When asked about what students could do to progress equality, she answered, “this generation has to be very conscious of its obligations to equality […] We are seeing the value of working with the genius of men, the genius of women harnessed together, and our country has never done better”. McAleese would have advised her younger self “to call out misogyny where I hear it and see it” and to put people using such language “to the pin of their collar to explain. And in explaining, try to expose the lack of care for the other, the lack of respect for the other, the lack of understanding of what true equality means”. 

Responding to a question about the Catholic Church, McAleese said, “Have I lost trust? 1000 per cent yes.” She stated that the Church is made up of 1.4 billion members, some of whom do “great work”. However, the damage done by the governance structure to her trust is not rebuildable during her lifetime. “Top-down reform” is needed, but the Church “is not good at self-critiquing”.
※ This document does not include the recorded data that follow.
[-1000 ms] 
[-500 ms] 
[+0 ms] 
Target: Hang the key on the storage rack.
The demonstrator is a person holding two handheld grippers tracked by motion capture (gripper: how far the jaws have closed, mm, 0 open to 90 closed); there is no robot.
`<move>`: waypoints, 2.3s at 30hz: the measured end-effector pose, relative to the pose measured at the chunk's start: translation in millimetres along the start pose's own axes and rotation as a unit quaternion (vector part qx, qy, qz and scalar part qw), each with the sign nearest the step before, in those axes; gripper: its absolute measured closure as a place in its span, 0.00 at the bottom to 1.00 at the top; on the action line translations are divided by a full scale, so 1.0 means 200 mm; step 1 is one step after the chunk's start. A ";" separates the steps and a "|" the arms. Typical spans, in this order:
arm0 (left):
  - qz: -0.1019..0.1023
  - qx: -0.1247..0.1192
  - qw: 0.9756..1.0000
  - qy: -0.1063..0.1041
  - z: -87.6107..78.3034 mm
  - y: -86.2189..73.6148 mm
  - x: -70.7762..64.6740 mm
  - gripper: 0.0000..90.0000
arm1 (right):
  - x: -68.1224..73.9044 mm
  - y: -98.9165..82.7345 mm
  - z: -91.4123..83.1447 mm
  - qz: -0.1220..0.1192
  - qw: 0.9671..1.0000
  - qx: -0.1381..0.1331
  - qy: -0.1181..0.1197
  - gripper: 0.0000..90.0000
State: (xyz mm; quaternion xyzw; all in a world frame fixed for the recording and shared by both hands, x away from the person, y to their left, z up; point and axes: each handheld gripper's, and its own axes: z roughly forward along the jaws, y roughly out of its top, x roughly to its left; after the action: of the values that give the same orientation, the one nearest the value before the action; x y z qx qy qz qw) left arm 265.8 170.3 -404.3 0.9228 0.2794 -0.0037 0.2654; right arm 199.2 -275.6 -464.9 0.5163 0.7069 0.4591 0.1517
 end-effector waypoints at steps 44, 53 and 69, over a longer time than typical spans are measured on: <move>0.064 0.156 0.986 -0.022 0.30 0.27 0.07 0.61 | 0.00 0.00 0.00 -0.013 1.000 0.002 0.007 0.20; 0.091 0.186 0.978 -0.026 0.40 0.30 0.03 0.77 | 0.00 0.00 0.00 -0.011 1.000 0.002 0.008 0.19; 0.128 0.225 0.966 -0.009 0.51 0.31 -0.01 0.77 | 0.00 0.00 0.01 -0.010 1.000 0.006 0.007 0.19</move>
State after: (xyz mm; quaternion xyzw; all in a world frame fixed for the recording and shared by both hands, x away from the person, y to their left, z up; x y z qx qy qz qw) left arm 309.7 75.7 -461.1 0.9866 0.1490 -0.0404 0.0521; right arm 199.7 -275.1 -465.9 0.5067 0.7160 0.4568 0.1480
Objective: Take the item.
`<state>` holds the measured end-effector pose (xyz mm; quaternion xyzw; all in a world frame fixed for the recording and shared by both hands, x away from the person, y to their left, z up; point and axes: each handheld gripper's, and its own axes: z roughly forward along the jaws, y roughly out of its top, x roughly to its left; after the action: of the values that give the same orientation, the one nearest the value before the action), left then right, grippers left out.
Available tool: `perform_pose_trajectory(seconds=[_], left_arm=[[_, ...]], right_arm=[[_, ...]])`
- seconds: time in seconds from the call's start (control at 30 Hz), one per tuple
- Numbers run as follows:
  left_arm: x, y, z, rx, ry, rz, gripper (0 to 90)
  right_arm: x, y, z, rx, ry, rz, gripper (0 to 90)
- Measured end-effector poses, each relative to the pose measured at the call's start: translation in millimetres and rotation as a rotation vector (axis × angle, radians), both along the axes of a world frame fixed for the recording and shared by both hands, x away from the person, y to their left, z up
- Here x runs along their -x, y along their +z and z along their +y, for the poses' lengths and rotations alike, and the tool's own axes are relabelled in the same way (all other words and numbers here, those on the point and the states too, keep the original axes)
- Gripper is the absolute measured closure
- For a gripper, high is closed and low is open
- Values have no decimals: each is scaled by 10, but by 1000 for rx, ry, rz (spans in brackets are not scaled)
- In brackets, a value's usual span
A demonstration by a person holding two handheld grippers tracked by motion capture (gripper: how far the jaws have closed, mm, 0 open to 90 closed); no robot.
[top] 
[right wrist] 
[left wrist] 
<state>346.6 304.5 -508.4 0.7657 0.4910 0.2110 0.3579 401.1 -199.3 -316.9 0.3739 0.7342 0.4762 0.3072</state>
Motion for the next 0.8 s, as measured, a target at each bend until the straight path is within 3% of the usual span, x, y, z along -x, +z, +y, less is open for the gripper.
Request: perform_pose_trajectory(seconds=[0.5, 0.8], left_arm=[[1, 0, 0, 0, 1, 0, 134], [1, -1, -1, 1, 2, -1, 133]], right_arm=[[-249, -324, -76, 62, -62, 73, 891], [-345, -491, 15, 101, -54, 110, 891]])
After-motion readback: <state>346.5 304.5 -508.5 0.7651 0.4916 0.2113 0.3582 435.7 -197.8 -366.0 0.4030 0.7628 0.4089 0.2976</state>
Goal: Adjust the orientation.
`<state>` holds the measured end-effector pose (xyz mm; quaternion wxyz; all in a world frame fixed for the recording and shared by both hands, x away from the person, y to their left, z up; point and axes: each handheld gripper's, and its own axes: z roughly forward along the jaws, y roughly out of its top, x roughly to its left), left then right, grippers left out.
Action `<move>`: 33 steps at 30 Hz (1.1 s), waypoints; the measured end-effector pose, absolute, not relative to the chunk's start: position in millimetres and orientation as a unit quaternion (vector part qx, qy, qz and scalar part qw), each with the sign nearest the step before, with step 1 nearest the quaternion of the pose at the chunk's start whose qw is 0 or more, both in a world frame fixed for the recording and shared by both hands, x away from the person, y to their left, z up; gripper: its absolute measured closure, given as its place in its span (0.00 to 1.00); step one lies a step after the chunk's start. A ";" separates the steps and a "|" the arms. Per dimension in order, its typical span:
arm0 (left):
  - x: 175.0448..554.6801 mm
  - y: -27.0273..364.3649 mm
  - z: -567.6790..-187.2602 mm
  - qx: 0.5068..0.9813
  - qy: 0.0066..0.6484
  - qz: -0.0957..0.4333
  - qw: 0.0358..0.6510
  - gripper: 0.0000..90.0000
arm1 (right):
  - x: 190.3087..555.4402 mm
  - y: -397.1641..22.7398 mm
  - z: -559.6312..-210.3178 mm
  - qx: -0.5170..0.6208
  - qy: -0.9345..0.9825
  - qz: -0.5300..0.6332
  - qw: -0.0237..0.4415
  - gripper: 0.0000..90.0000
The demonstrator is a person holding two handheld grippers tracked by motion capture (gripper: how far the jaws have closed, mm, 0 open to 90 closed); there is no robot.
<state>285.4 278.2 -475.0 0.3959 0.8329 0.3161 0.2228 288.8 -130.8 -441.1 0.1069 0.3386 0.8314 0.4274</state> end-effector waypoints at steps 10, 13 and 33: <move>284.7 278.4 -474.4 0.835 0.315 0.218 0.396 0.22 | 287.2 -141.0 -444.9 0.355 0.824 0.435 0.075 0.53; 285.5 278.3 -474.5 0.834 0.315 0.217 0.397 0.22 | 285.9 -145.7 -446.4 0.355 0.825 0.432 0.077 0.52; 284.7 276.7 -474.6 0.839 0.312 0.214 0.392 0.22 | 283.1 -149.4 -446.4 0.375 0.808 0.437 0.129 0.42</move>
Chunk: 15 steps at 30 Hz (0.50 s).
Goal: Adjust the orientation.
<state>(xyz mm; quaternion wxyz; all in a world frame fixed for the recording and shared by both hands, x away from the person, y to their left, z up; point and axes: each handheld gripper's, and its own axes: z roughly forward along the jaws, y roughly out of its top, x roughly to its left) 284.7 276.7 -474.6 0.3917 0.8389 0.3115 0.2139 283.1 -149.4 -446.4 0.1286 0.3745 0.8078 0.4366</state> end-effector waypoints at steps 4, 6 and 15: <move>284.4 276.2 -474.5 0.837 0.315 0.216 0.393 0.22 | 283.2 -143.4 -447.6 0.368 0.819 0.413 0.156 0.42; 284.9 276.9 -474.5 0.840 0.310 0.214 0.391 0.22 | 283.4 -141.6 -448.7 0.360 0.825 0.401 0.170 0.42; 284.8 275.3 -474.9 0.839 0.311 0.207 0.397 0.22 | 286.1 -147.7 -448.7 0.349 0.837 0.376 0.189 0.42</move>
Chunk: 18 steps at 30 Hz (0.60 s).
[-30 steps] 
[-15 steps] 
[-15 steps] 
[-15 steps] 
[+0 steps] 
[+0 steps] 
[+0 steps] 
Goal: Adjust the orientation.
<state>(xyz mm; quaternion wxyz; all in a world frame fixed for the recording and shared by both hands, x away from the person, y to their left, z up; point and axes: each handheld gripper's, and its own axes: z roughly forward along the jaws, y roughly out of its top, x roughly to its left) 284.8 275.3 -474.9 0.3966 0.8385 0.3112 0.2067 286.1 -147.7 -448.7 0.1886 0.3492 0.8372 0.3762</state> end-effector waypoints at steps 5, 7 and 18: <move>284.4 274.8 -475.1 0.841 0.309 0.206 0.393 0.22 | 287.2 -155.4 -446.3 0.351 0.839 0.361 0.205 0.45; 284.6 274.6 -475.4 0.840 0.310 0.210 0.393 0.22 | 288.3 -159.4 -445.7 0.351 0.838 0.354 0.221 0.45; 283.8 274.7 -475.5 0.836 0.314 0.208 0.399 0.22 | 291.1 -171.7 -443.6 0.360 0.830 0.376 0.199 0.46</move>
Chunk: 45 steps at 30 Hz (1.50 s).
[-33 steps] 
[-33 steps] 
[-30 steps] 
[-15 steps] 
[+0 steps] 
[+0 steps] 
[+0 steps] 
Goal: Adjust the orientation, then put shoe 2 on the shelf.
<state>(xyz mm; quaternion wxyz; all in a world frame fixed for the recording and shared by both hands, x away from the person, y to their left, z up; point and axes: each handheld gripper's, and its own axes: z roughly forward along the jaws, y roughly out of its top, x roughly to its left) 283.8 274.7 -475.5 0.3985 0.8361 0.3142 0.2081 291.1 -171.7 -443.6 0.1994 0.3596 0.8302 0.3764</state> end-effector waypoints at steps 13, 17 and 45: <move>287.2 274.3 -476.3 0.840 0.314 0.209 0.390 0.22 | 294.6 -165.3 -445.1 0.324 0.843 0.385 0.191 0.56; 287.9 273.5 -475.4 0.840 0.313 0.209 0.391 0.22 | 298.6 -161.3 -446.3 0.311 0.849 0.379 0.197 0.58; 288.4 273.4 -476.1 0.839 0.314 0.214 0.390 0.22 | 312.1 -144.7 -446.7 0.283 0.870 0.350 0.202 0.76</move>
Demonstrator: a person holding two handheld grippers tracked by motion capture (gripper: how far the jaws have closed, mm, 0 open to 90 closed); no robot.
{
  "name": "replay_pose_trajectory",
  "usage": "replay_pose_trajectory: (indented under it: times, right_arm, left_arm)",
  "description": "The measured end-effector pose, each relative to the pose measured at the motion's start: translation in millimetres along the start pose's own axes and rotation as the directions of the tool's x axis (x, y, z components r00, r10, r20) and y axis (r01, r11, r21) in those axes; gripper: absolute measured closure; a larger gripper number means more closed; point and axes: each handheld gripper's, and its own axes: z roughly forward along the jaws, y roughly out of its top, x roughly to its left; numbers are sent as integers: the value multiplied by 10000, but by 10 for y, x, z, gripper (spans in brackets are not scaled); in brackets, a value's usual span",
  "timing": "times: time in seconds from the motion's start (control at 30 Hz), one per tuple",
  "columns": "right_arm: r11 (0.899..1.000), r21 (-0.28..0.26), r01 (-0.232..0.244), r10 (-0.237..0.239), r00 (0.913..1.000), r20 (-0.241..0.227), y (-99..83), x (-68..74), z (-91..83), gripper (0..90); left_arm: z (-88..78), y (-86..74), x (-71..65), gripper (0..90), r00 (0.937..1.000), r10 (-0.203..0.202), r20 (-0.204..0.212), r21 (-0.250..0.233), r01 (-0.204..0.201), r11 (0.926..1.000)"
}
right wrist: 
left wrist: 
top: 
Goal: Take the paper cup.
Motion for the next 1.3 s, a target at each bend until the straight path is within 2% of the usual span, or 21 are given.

Speaking on negativity in Irish media, McAleese said, “We are fortunate to live in such a sane democracy. And that our democratic structures and our voting doesn’t actually produce autocratic, moronic demagogues, which is amazing”. She credits this to the “checks and balances” in Irish government structures. However, she noted the impact of social media on “those who are in political life and their families. It was never easy, but it is phenomenally more difficult […] I wonder, does that then affect the calibre of people who come into politics?”